Mary Wise said it best in her book Volleyball Drills for Champions, “Drills are like recipes. With the right ingredients and directions, anyone can cook, but it takes a master chef – or a master coach – to mix and vary ingredients to suit the needs of different individuals.” Drills are obviously important, but how the coach structures the drill, runs the drill, provides feedback, and the overall gym culture is paramount to the drill. A coach can introduce a simple Butterfly Drill (diagram below), explain it to the players, and grab a seat on the bench to watch the drill. Or a coach can have a whiteboard of the Butterfly Drill prepared before practice that diagrams the drill with a few direct focal points, show a fluid demonstration of the drill with experienced older practice players, pull a player out of the drill for a moment to provide technical feedback, and have the drill end with a particular goal. Which coach will succeed? Maybe both.
The art of coaching is knowing your team. Maybe a team that figures out how to make a drill succeed with little direction will be the team that figures out how to beat an opponent in a match. Maybe a team that is detail oriented needs a whiteboard demonstration to provide confidence. The keys are balance in coaching and consistency. The players need to know (in most cases) what to expect each day they step into the gym.
The Volleyball Butterfly Drill is a staple in many gyms and is still one of my favorites. I like it because it is a great warm-up drill that has a lot of flexibility, if you are creative with it. Often times I’ve seen many players sigh and roll their eyes when a coach says, “Butterfly Drill”, but a drill is what you put into it. The Butterfly Drill can be a fun drill. Here is an explanation of the drill:
The Butterfly Drill is a great basic drill that requires all players to perform all skills. Next add variations to make the drill more fun and challenging. Variations can include a goal of 10 hits in a row by a team before a 5 minute time limit. If that is too easy, 10 hits in a row that must go past a designated line in the corner of the court or maybe a tip in front of the 10′ line. Add in a blocker or two. Add in that the serve must be a short serve in front of the 10′ line or all serves must be jump serves. All passers must pass overhand. There should be a team on the other half of the court running the same drill. Make it a competition. The first team to 10 in a row in the deep corner. When it becomes a competition, you’ll be amazed at how fast the players rotate between positions. They will be having fun too.

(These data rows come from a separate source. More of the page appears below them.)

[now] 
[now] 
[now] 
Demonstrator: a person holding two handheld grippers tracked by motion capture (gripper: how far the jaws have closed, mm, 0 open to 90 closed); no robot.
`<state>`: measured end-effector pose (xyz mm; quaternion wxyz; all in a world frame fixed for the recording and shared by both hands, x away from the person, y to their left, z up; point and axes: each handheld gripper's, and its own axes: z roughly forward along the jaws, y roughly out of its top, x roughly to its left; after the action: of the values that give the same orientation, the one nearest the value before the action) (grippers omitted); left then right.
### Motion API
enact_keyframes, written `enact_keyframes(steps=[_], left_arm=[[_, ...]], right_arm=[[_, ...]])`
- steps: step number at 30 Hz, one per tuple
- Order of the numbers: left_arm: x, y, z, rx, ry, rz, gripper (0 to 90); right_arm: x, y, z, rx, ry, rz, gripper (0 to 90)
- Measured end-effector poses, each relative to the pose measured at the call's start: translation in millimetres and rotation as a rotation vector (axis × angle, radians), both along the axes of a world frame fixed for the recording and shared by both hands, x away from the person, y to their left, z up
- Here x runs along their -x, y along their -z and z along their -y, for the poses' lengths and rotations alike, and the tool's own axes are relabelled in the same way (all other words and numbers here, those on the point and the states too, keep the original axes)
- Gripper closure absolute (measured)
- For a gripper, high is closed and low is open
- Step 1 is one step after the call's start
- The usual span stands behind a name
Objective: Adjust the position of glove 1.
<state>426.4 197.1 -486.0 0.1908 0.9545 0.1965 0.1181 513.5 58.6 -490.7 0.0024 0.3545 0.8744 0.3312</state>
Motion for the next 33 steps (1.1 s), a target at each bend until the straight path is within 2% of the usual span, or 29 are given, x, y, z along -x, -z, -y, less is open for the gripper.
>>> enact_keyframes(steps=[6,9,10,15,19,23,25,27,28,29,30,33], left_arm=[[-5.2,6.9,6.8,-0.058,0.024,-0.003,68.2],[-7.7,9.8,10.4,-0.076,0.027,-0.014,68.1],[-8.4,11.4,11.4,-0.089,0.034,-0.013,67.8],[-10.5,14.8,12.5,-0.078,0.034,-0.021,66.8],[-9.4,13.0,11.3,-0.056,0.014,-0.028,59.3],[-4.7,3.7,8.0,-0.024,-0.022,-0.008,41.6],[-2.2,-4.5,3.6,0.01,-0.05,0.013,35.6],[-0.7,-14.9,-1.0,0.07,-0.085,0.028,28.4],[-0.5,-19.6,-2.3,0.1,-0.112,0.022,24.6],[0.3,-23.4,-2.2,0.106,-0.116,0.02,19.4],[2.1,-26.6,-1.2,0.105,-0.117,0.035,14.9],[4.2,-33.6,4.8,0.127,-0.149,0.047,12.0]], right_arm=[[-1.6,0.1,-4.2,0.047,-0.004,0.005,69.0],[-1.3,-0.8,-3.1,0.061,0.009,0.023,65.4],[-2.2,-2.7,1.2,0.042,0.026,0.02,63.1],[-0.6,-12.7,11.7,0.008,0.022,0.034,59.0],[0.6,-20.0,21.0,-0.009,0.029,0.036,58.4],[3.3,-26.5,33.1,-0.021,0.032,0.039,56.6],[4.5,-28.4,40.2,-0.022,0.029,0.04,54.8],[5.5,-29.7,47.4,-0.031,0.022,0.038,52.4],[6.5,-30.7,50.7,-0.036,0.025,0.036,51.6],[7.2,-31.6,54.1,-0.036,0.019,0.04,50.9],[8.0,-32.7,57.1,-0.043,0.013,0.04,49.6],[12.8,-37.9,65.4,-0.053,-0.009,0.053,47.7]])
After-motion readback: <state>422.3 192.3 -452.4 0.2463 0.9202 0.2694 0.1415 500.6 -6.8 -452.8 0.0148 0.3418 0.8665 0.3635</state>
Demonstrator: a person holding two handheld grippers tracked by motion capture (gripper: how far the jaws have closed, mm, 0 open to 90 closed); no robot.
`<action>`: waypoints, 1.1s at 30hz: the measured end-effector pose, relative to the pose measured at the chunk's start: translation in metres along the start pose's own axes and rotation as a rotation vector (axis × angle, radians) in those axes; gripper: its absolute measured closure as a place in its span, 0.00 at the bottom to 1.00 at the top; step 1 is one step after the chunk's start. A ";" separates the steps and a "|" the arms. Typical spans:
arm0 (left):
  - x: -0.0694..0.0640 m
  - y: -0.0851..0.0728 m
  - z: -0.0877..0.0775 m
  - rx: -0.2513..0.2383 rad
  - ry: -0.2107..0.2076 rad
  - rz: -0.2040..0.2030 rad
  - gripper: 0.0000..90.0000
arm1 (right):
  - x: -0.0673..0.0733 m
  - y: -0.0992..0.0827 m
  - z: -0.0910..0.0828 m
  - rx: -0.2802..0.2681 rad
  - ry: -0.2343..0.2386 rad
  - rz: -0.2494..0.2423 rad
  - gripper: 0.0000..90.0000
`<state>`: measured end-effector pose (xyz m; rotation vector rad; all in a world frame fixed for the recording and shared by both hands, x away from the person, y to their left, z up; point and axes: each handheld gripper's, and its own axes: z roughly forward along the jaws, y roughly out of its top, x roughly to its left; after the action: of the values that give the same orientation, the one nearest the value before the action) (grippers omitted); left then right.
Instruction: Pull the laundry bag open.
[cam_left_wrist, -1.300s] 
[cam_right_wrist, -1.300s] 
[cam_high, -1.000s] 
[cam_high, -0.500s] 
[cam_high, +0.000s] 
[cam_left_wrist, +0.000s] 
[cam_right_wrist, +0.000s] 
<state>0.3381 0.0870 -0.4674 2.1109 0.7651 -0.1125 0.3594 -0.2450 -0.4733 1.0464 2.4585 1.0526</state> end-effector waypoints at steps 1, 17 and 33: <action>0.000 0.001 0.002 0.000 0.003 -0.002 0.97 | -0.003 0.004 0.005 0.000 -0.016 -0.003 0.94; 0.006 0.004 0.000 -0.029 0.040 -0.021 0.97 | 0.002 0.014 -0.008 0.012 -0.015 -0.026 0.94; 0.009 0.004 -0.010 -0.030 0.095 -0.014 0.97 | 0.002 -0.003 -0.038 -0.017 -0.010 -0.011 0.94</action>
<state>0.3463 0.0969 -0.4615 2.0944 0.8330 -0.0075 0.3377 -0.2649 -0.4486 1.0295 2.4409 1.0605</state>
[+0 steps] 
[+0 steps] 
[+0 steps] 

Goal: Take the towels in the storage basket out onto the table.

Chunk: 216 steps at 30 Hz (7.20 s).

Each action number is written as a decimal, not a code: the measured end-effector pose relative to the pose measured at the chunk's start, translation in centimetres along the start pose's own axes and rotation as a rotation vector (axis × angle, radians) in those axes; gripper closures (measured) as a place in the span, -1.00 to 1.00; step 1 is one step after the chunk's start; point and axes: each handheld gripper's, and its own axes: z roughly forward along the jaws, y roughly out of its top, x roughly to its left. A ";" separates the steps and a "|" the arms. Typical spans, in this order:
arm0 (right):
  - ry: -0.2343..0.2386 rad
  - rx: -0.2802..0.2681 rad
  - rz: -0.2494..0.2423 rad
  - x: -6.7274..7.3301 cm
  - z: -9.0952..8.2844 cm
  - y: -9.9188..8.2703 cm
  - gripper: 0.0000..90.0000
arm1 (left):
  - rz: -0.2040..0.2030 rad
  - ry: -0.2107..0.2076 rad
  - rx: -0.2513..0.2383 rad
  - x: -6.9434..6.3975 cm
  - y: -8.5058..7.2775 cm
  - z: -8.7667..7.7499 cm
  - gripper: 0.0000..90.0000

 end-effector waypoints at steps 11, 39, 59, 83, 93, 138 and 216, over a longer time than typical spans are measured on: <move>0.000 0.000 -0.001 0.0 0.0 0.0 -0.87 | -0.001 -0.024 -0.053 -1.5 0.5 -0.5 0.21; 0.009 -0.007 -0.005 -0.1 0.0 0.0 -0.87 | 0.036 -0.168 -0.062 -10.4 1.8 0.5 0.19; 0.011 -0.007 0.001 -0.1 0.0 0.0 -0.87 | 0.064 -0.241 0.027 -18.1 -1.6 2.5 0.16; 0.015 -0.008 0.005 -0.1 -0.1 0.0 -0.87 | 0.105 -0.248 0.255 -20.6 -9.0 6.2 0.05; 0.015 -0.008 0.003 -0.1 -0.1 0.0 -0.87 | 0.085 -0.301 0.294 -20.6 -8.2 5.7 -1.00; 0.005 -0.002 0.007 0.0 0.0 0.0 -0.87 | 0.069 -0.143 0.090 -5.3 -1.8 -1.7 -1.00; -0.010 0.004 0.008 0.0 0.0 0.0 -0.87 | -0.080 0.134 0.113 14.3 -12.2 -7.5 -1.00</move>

Here’s how I am creative with this simple drill to add a greater, more game-like competitive twist. I have servers from both teams on the same end line and passers and setters from both teams on the other side of the net. The court is split length-wise with an antennae in the middle of the net. On one half of the court, Team 1 will serve straight ahead to Team 2’s passers and setter. The Team 2 passer, passes the ball and then hits the ball from their setter. After the hit, the passer/hitter becomes the setter and the Team 2 setter shags the ball to serve against Team 1 passers on the other half of the court. The goal is for one team to hit 10 balls in a row into a deep corner of the court. A missed serve will count as a hit in for the other team. I call this drill Butterfly Races. This drill provides tough serves as one team is serving to the other, game-like pressure where the serve needs to be in, ball control for passing, setting, and hitting with accuracy, and great competition. I also usually require each team jump serve too 🙂 Did you get all that? Its about being creative and having fun with these drills.
Drills are what runs a practice, but drills should not run the practice.